De cada 100 niños que nacen: 80 reciben el bautismo, 60 la comunión, 20 la confirmación, y sólo 5 viven como cristianos. De cada 100 parejas: 30 son de hecho, 35 son matrimonios civiles, y 35 son sacramentales. Esto muestra que, dentro de la Iglesia, nuestro nivel de vida cristiana es muy bajo, como si nos hubiéramos acostumbrado y resignado a la apostasía generalizada de nuestra gente, como si lo diéramos por inevitable.
Hoy no podemos programar nuestra pastoral pensando sólo en las necesidades internas de la Iglesia, en la vida interior de nuestras comunidades. Esta actitud no sería correcta desde una perspectiva cristiana. Olvidar a los que no creen sería no valorar adecuadamente la necesidad de la fe.

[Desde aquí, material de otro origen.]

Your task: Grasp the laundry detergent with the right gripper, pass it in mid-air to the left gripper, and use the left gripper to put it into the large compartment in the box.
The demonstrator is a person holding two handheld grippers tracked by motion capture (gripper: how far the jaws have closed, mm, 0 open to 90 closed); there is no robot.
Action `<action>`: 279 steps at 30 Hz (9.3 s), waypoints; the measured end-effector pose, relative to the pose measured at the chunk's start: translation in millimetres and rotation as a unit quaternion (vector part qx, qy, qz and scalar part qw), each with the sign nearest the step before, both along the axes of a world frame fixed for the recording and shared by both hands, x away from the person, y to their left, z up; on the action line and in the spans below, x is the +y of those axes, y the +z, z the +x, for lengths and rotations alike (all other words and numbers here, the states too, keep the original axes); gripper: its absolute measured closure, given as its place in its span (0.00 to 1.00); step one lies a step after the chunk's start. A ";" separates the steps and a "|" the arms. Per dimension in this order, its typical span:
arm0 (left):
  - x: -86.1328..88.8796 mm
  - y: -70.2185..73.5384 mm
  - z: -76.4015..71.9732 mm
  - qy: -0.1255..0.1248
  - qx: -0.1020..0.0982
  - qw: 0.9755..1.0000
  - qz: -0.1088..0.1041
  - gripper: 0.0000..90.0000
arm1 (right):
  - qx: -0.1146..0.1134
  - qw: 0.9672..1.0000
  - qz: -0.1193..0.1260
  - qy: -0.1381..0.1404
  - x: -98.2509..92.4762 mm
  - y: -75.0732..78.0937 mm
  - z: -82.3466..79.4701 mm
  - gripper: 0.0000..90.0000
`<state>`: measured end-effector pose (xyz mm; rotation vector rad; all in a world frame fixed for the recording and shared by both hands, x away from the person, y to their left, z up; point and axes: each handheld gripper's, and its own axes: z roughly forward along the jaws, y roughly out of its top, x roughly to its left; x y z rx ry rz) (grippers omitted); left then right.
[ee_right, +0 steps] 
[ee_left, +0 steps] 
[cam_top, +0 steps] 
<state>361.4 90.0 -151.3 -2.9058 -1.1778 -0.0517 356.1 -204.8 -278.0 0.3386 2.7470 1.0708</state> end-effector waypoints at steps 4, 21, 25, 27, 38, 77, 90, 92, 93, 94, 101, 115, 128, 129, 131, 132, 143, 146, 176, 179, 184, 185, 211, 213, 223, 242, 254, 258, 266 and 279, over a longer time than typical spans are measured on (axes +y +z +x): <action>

No podemos dejar las cosas como están; no podemos seguir haciendo las cosas igual que siempre; tenemos que cambiar de actitud: es la hora de la evangelización. Nuestros hermanos lo necesitan.
Hay que despertar en nosotros y en nuestras comunidades un verdadero entusiasmo misionero frente al laicismo que nos rodea y que devora a nuestros hermanos. Estábamos demasiado tranquilos. Hay que redescubrir la alegría de la fe, y el entusiasmo de comunicarla. No basta una pastoral de mantenimiento, no es suficiente una pastoral de simple conservación de lo que hay.
Hemos de sentirnos responsables de la fe de los que no viven cristianamente, de los que se fueron, de los que no aparecen nunca por la Iglesia, de los jóvenes, de los que se casan por lo civil o no se casan, de los que viven cautivos de los ídolos de este mundo. Tenemos que pensar en ellos, sufrir por ellos, facilitarles el camino de la fe y de la salvación.
Es precisa una conversión personal y comunitaria. Tenemos que ponernos en manos del Señor para ser sus enviados. Es una primera urgencia fundamental; tenemos que reaccionar y cambiar mucho nuestra manera de pensar, vivir y actuar. Este momento nos pide una seria revisión de nuestra vida y un acto decidido de oblación y entrega. Esta decisión se ha de traducir en un cambio visible, en vivir la fe más intensamente y en una vida personal, familiar y comunitaria restaurada y santa, humanizada y atrayente.